***MaxiFlex (Registered)***Multinutrient Formula***Maximum Joint Support***MedOp, Inc.***Dietary Supplement ***120 Vegetable Capsules***Distributed by MedOp, Inc., Oldsmar, FL 34677***www.medop.com***.

Recall Insight

This FDA Food action (record #F-2942-2015) was formally reported on August 12, 2015, with the manufacturer initiating the action on April 30, 2015. It is classified under Low severity (Class III), with a current status of Terminated. MedOp Health, Inc. is listed as the recalling firm, operating out of Oldsmar, FL. Federal records indicate 638 bottles (Containing 120 vegetable caps each) units are affected, a scale large enough to require multi-state distribution tracking.

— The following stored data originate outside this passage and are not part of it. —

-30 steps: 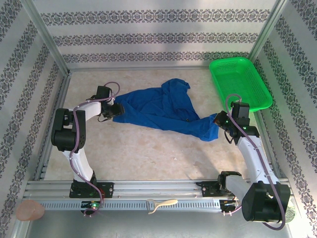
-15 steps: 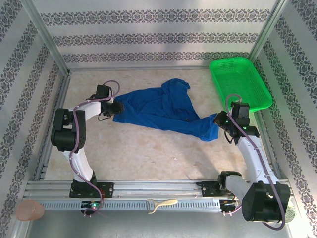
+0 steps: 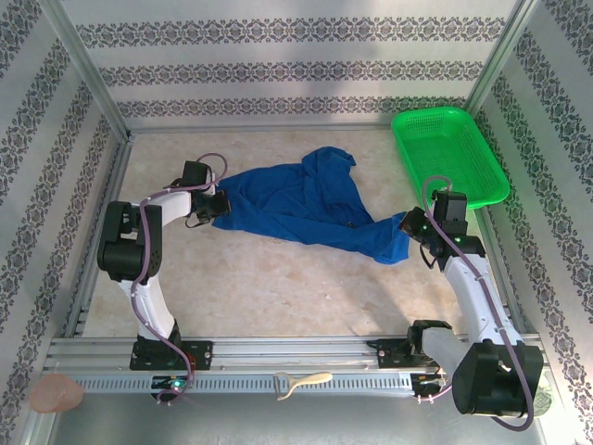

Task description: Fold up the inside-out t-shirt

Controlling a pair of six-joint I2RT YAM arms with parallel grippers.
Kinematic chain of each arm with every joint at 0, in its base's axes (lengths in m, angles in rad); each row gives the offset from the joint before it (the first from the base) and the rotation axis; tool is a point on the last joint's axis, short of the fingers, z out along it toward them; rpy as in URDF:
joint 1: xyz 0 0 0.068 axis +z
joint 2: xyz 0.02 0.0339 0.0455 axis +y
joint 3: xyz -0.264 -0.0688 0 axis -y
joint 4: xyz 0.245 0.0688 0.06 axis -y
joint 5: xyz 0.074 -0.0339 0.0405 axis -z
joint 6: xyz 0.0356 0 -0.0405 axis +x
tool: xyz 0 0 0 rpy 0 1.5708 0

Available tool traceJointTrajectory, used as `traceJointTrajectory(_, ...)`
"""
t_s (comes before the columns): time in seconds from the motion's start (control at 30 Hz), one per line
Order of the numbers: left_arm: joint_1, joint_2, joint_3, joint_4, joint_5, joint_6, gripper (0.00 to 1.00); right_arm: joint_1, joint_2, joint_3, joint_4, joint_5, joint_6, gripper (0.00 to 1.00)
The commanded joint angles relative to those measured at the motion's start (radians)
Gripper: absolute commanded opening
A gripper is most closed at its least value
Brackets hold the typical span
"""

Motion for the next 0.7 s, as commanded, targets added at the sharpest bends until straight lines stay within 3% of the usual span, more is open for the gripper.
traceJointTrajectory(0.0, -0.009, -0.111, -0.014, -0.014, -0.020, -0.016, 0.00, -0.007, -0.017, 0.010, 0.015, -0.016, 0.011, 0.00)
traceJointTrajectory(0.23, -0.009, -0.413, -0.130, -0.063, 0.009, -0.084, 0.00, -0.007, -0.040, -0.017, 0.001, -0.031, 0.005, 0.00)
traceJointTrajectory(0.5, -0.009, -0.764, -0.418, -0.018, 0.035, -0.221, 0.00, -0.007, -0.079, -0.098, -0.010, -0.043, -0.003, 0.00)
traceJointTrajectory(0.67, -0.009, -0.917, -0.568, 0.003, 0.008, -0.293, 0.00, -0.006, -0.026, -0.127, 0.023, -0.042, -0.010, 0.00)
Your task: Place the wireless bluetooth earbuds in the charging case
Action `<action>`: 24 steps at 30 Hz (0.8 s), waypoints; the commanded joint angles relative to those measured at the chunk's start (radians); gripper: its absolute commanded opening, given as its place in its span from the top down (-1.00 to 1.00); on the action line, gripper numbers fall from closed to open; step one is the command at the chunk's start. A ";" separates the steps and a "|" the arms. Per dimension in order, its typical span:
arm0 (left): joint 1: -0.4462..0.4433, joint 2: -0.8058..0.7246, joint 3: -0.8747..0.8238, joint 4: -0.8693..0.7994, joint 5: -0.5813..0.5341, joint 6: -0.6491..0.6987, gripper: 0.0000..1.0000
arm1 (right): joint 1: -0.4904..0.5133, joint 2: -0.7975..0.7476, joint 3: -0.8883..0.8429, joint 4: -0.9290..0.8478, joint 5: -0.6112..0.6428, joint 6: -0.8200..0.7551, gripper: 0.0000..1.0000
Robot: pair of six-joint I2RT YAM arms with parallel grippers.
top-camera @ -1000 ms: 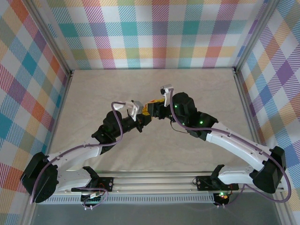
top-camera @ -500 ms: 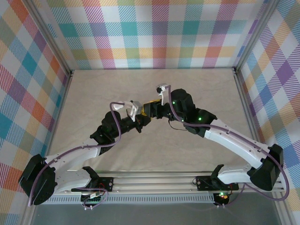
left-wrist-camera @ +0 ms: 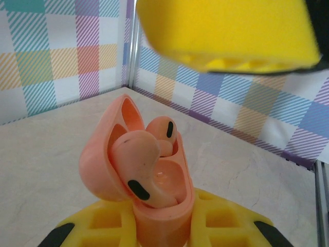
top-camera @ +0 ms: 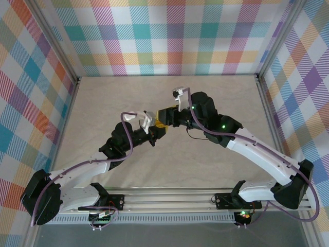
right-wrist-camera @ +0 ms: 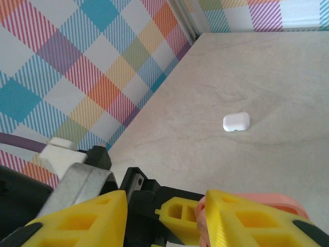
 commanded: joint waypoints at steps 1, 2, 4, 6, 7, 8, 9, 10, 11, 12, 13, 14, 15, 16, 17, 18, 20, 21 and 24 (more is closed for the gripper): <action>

The documented reason for this recall is: Maxivision MaxiFlex (Registered) Multinutrient Formula, 120 Vegetable Capsules is being recalled because a material review was conducted in April 2015. It revealed some of the Chondroitin Sulfate (Lot 093011 1031) raw … Distribution data in the federal record shows the product reached: All US States: AL, AZ, CA, CT, FL, GA, KS, MA, MD, MI, NE, NC, NJ, NY, OH, OK, PA, RI, TN, TX, WA and WI.. Distribution scope directly affects the consumer exposure window and determines whether a recall remains regional or escalates into a nationwide advisory.

To put this record in context, PlainRecalls indexes 83,949 recalls across the FDA, CPSC, NHTSA and USDA FSIS going back to 1995. Within the same product category, the database holds 6 closely related recalls, of which 6 were also issued by FDA Food. That clustering is a signal — repeated actions in a narrow category often indicate a systemic quality-control issue, a supplier-wide contamination, or a design defect that has propagated across product lines. This recall is roughly 11 years old; older recalls can remain relevant because many units enter resale, rental, and secondary-market channels where the original warning never reaches the end user. Always cross-check the recall number against the official agency page before relying on any summary.